[[ RECORDED DATA, beginning ]]

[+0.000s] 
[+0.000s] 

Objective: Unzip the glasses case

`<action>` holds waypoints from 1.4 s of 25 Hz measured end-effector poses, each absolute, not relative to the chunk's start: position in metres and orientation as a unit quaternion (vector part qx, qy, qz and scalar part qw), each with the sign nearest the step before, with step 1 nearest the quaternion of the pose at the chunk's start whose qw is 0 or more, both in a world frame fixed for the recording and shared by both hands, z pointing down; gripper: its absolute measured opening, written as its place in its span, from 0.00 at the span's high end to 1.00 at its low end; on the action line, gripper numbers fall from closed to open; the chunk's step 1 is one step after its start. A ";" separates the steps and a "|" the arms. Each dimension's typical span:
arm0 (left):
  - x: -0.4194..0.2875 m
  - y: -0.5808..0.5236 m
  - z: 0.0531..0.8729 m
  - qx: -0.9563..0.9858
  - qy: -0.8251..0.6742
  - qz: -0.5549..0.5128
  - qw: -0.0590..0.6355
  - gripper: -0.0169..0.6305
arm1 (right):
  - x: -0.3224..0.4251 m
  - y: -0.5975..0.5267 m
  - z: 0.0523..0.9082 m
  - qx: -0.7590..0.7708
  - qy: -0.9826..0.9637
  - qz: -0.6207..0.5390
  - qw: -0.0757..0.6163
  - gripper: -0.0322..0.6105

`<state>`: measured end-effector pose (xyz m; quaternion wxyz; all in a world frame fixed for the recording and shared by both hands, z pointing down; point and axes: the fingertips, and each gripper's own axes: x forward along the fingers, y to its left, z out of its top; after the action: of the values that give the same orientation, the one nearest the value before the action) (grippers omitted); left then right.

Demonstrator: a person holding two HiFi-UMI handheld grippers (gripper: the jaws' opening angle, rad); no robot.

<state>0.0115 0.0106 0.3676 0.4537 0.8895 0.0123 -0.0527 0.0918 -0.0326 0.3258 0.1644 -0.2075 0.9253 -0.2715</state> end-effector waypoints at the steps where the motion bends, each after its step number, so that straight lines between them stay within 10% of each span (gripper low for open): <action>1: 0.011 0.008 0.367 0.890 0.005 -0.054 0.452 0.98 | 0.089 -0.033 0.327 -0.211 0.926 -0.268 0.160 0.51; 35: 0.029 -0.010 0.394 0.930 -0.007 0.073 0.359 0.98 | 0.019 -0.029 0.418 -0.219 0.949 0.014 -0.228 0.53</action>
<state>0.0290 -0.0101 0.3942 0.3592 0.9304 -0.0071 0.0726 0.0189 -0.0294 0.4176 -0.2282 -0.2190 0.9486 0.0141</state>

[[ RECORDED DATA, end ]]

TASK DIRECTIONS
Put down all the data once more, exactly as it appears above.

FINAL ANSWER
[+0.000s] 
[+0.000s] 

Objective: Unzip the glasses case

`<action>` holds waypoints from 1.4 s of 25 Hz measured end-effector poses, each absolute, not relative to the chunk's start: position in metres and orientation as a unit quaternion (vector part qx, qy, qz and scalar part qw), each with the sign nearest the step before, with step 1 nearest the quaternion of the pose at the chunk's start whose qw is 0 or more, both in a world frame fixed for the recording and shared by both hands, z pointing down; gripper: its absolute measured opening, written as its place in its span, from 0.00 at the span's high end to 1.00 at its low end; on the action line, gripper numbers fall from closed to open; the chunk's step 1 is one step after its start. A ";" separates the steps and a "|" the arms. Each dimension's typical span:
arm0 (left):
  - x: -0.4194..0.2875 m
  - y: -0.5808..0.5236 m
  - z: 0.0531..0.8729 m
  - qx: -0.9563..0.9858
  - qy: -0.8251..0.6742
  - qz: -0.5549..0.5128
  - qw: -0.0590..0.6355
  - gripper: -0.0169..0.6305
arm1 (right):
  - x: -0.3224..0.4251 m
  - y: -0.5975..0.5267 m
  - z: 0.0523..0.9082 m
  - qx: -0.7590..0.7708
  - qy: -0.9826..0.9637
  - qz: -0.6207..0.5390
  - qw: -0.0757..0.6163
  - gripper: -0.0322..0.6105

`<state>`: measured end-effector pose (xyz m; quaternion wxyz; all in a world frame fixed for the recording and shared by both hands, z pointing down; point and axes: the fingertips, and each gripper's own axes: x forward along the fingers, y to its left, z out of its top; after the action: of the values that give the same orientation, the one nearest the value before the action) (grippers omitted); left then right.

Demonstrator: a person holding two HiFi-UMI handheld grippers (gripper: the jaws' opening angle, rad); no robot.

<state>0.0115 0.0106 0.3676 0.4537 0.8895 0.0123 -0.0527 0.0918 -0.0326 0.3258 0.1644 -0.2075 0.9253 -0.2715</state> end-effector waypoints at the steps where the motion bends, each after its step number, so that straight lines between them stay within 10% of each span (gripper low for open): <action>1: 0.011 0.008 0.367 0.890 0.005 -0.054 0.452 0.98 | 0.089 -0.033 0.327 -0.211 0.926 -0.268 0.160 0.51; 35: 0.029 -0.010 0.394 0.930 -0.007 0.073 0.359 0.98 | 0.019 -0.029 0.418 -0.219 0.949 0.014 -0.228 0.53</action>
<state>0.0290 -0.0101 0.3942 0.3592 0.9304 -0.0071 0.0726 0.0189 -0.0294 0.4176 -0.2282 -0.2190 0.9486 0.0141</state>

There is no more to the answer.